▶ Problem description
Write the lines below out exactly, dropping each picture.

BEGIN

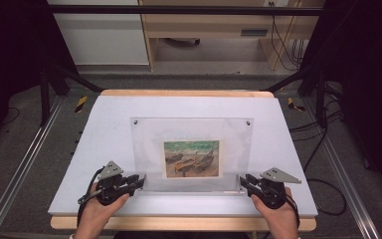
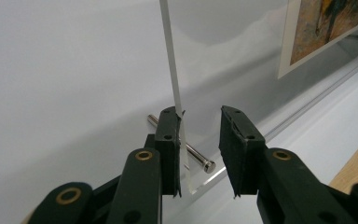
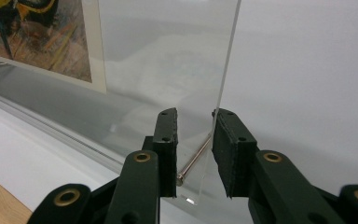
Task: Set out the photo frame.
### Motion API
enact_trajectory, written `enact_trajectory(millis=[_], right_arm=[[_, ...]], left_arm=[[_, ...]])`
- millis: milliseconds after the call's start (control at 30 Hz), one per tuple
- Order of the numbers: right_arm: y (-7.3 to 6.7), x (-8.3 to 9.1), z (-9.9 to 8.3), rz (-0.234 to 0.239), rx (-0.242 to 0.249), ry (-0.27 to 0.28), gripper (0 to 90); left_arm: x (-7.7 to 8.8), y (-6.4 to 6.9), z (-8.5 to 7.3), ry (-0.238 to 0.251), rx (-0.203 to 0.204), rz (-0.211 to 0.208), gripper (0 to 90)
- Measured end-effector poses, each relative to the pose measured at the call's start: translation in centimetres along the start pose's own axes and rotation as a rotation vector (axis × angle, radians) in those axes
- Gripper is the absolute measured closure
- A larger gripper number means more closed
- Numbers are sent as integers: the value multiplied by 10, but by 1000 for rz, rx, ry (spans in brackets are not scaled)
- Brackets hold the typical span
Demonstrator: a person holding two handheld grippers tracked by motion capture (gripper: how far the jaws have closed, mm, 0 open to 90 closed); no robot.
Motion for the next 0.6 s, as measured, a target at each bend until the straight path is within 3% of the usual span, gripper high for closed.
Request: enact_trajectory(millis=[333, 600], right_arm=[[-2, 3, -5, 5, -15, -18, 704], [-3, 4, -8, 6, 7, -32, 694]], left_arm=[[1, 3, -3, -27, -14, -6, 683], [2, 5, -5, -41, -21, -4, 683]])
Point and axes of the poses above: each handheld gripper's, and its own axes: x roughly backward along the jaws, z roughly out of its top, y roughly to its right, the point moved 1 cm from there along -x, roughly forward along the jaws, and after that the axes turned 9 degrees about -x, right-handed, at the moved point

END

▶ Answer to the problem
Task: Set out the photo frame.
### Motion API
enact_trajectory, written `enact_trajectory(millis=[_], right_arm=[[_, ...]], left_arm=[[_, ...]])`
- millis: milliseconds after the call's start (control at 30 Hz), one per tuple
- Order of the numbers: right_arm: y (-7.3 to 6.7), x (-8.3 to 9.1), z (-9.9 to 8.3), rz (-0.234 to 0.239), rx (-0.242 to 0.249), ry (-0.27 to 0.28), gripper (0 to 90); left_arm: x (-7.7 to 8.8), y (-6.4 to 6.9), z (-8.5 to 7.3), ry (-0.238 to 0.251), rx (-0.203 to 0.204), rz (-0.211 to 0.208), gripper (0 to 90)
- Measured end-effector poses, each relative to the pose measured at the call's start: translation in centimetres along the start pose's own axes and rotation as a rotation vector (axis × angle, radians) in those axes
- Gripper is the absolute measured closure
- A larger gripper number means more closed
- Numbers are sent as integers: the value multiplied by 10, but by 1000 for rz, rx, ry (spans in brackets are not scaled)
- Brackets hold the typical span
Demonstrator: a person holding two handheld grippers tracked by motion capture (gripper: how far the jaws have closed, mm, 0 open to 90 closed); no robot.
Motion for the next 0.6 s, as measured, a target at each bend until the straight path is within 3% of the usual span, gripper high for closed.
Request: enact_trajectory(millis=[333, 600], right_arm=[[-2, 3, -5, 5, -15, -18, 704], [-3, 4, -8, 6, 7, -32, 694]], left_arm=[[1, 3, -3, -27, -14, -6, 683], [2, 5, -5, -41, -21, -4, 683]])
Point and axes of the poses above: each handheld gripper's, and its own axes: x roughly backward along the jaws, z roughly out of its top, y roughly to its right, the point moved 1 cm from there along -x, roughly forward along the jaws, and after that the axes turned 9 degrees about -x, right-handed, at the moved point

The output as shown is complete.